Elasticsearch - 5 minute search integration 01 May 2012

Originally published on 15 March 2011 on the DevelopmentSeed intranet.

I have refactored the example code and made it less client specfic, and supporting the latest versions of node and ES.

One of the lingering tickets on the FEBP project is building full text search for the documents database, and this is the simplest way I have discovered to implement something like this.

Elastisearch is to Solr what CouchDB is to MySQL. It is marvelously simple to get going. You download a file, run a command and then you can index JSON with it via Curl.

Another great thing is that every time it starts up it seems to give itself a new name. The first time I played with it, it dubbed itself Algrim the Strong. It’s not often I run across software that makes me smile just from using it.

The 5 minute tour

The real killer feature is their integration with CouchDB. With a few simple commands you will not only be indexing a CouchDB database, but it will subscribe to it’s _changes feed, meaning that it keeps itself up to date the whole time, without you needing to do a damn thing about it.
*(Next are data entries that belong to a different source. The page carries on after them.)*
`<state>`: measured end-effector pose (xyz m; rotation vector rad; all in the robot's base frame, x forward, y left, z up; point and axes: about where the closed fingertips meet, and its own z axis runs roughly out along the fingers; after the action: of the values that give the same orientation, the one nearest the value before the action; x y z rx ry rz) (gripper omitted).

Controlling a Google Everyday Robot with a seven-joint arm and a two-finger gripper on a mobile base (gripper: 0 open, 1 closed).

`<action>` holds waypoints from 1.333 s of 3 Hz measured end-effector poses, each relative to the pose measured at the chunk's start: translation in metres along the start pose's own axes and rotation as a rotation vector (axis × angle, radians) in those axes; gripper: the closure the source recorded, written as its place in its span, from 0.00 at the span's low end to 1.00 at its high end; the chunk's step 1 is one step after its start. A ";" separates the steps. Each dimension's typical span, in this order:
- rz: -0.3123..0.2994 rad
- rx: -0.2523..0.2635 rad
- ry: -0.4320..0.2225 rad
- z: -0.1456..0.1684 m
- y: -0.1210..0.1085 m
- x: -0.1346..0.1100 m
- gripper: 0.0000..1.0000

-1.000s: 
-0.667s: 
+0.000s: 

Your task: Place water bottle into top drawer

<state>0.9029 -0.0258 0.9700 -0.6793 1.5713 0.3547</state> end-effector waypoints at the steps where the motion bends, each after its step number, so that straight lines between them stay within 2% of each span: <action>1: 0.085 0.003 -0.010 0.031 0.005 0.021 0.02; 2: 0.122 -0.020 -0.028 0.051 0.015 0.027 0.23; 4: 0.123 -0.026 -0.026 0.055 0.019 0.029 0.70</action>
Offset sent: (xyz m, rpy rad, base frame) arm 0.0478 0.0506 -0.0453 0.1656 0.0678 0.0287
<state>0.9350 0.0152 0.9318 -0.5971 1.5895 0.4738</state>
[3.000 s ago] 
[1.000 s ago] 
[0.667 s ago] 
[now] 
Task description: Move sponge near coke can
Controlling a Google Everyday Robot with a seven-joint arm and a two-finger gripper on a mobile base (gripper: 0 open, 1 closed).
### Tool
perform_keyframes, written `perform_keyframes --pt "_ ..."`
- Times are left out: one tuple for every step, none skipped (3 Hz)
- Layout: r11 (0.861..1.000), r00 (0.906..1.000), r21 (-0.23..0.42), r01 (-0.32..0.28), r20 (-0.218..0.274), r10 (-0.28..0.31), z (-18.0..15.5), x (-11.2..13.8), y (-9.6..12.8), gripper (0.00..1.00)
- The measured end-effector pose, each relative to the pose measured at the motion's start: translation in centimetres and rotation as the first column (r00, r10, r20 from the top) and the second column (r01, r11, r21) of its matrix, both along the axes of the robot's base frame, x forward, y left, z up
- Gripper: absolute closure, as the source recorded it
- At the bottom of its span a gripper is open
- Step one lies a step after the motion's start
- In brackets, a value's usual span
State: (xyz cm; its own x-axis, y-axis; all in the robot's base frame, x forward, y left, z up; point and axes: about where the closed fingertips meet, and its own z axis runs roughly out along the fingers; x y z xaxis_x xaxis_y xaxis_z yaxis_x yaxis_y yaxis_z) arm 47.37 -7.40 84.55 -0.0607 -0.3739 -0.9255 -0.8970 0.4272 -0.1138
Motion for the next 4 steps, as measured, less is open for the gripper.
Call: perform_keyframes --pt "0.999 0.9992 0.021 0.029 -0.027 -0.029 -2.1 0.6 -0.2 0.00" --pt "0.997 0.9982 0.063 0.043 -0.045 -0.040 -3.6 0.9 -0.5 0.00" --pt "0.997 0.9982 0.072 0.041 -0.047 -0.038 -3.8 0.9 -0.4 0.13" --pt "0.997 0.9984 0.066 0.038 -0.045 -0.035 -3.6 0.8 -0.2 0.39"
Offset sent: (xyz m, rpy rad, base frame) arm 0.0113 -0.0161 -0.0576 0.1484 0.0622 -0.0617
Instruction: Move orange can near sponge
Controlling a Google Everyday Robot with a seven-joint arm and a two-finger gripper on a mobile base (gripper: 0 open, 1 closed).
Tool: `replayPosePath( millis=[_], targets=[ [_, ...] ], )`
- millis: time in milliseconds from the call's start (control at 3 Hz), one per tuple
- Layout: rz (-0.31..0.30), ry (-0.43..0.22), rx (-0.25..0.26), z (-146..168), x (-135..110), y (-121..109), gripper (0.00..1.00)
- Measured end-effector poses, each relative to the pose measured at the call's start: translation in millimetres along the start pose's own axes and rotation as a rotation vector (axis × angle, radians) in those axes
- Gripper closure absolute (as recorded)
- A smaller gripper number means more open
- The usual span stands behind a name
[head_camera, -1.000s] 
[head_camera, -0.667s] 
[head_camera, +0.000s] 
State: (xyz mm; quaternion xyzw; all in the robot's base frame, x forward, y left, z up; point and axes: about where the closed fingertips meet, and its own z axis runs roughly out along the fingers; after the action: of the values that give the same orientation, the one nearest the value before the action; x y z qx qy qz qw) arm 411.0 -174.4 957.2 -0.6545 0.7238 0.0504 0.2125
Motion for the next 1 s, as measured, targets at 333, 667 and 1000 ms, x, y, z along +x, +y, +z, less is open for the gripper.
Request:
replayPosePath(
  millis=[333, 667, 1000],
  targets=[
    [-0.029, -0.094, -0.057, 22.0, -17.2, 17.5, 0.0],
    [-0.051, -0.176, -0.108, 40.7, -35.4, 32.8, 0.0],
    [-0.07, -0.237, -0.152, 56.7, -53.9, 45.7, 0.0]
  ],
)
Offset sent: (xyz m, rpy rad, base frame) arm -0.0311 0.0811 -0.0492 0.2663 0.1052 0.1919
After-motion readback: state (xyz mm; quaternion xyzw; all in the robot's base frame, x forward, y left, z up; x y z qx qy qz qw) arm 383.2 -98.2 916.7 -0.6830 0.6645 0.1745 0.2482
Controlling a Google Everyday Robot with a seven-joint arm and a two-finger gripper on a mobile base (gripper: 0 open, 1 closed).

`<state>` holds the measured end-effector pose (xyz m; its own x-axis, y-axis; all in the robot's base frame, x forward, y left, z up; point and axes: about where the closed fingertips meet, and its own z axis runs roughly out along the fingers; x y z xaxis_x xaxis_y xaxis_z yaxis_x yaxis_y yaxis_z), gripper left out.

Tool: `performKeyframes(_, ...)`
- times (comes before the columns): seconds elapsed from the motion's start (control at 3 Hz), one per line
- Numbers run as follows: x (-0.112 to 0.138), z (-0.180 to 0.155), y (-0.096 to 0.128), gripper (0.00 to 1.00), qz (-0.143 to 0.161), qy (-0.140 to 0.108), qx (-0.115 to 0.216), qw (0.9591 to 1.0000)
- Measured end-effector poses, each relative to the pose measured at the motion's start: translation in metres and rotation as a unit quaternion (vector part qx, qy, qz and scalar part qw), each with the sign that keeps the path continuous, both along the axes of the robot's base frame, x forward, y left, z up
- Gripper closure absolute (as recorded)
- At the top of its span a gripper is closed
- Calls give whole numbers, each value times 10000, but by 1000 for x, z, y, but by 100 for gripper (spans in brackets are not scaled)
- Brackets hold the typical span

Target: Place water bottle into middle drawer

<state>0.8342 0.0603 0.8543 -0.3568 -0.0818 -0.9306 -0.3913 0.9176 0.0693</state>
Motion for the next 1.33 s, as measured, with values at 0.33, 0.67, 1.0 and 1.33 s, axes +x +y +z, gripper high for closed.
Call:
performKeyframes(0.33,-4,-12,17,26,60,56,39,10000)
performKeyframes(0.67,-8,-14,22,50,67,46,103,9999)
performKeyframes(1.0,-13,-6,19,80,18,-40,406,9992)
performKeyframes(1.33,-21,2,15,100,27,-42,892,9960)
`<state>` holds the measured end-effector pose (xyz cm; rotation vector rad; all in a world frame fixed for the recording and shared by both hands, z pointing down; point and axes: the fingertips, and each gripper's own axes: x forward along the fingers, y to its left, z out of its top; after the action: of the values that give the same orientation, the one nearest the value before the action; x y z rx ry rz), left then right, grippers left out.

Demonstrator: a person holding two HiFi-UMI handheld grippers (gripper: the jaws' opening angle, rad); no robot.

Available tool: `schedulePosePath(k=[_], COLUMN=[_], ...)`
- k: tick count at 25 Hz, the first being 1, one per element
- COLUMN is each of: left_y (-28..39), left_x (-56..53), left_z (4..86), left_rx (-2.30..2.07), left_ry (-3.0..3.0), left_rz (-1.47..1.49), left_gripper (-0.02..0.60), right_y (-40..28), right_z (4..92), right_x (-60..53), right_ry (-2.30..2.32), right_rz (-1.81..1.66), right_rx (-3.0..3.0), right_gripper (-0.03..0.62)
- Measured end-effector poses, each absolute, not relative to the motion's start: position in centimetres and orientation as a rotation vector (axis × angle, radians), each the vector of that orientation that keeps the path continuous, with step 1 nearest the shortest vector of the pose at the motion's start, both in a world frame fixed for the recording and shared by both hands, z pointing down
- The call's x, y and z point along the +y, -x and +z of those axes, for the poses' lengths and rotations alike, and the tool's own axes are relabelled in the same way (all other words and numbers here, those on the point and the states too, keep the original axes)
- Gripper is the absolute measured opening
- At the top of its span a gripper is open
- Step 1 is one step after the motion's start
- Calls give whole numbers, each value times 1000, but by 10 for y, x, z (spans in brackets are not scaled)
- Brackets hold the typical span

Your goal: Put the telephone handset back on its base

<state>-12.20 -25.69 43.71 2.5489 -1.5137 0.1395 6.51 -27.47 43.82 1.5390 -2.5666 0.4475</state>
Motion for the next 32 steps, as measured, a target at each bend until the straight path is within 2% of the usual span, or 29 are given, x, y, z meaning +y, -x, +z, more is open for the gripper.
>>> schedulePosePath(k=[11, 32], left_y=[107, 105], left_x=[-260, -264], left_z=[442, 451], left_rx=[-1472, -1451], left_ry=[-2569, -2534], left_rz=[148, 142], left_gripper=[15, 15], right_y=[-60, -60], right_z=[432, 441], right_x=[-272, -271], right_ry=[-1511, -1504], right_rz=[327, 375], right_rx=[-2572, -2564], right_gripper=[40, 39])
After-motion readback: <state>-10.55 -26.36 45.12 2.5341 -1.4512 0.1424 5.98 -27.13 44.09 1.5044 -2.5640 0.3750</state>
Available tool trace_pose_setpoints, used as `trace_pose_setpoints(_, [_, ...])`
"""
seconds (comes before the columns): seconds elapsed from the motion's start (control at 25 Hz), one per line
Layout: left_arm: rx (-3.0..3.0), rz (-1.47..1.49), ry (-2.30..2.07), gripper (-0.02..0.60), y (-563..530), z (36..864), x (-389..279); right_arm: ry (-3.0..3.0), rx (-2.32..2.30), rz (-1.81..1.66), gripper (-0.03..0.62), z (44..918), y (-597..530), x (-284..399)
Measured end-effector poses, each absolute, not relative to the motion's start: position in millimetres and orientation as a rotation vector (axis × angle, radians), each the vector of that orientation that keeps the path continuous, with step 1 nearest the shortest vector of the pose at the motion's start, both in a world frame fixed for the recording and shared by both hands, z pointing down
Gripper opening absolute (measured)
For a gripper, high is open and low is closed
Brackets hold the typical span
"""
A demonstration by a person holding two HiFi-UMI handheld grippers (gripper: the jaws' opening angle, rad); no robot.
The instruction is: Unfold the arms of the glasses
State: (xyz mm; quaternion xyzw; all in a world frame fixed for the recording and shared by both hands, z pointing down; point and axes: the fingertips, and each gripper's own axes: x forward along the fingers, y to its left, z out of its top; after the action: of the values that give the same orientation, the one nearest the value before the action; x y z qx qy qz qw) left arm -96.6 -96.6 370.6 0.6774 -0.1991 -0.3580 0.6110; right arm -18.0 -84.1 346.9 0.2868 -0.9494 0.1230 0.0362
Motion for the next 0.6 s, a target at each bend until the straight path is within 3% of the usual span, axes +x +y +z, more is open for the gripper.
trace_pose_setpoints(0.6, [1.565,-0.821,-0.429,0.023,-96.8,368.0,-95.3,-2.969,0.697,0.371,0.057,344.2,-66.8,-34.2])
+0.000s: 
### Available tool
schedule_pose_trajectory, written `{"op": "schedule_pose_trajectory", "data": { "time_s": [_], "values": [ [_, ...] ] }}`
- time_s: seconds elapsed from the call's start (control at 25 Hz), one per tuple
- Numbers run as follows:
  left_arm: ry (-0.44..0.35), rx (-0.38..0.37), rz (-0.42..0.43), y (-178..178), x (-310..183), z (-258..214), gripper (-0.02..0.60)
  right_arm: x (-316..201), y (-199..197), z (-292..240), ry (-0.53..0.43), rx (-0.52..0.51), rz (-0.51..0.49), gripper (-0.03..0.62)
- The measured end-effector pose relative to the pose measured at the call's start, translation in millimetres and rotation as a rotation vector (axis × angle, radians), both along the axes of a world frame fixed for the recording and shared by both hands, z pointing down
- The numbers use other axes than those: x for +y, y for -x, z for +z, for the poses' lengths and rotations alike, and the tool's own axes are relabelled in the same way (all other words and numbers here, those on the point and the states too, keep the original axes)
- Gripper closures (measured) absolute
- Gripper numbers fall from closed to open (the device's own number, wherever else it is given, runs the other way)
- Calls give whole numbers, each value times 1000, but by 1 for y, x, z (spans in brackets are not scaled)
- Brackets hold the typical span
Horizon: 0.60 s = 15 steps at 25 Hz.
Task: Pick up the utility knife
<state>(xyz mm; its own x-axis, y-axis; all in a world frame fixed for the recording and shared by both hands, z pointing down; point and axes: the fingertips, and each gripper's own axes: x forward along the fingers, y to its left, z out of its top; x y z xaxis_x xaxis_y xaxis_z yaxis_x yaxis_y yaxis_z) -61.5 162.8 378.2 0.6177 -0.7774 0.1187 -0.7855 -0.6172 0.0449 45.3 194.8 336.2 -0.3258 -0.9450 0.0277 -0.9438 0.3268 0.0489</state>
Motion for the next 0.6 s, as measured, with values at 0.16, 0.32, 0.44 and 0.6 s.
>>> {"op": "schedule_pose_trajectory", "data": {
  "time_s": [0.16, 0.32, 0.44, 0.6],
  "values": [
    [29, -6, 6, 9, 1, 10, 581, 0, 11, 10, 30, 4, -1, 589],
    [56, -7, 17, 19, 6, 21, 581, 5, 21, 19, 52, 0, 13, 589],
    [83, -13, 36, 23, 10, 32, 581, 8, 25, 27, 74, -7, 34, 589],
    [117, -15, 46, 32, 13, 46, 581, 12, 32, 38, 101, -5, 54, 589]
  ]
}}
  1. Download and extract the binaries
  2. install the couchdb river plugin
bin/plugin -install elasticsearch/elasticsearch-river-couchdb/1.1.0
-> Installing elasticsearch/elasticsearch-river-couchdb/1.1.0...
Trying https://github.com/downloads/elasticsearch/elasticsearch-river-couchdb/elasticsearch-river-couchdb-1.1.0.zip...
Downloading ............DONE
Installed river-couchdb
  1. start the service
bin/elasticsearch
  1. create the river
curl -XPUT 'http://localhost:9200/_river/documents_idx/_meta' -d '{
>    "type" : "couchdb",
>    "couchdb" : {
>        "host" : "localhost",
>        "port" : 5984,
>        "db" : "febp_documents",
>        "filter" : null
>    }
> }'
{"ok":true,"_index":"_river","_type":"documents_idx","_id":"_meta","_version":1}
  1. You now have a working automagic couch index web service, query it to check :
curl 'http://localhost:9200/febp_documents/_search?q=about&pretty=true&size=1'
{
    "took" : 5,
    "timed_out" : false,
    "_shards" : {
      "total" : 5,
      "successful" : 5,
      "failed" : 0
    },
    "hits" : {
      "total" : 29,
      "max_score" : 0.07392572,
      "hits" : [ {
        "_index" : "febp_documents",
        "_type" : "febp_documents",
        "_id" : "background-analysis",
        "_score" : 0.07392572, "_source" : { /* snipped for the example */ } 
      } ]
    }
}
  1. Less than 100 lines of express + jade later, you have basic search functionality. see the code

The Tip of the Iceberg

Obviously it can do more, but I have really not taken the time to play further than this. I know it has some form of geo-spatial support, and it is also very easily clustered. It has more than just plain text search, as it indexes JSON and you can even do property lookups and so forth.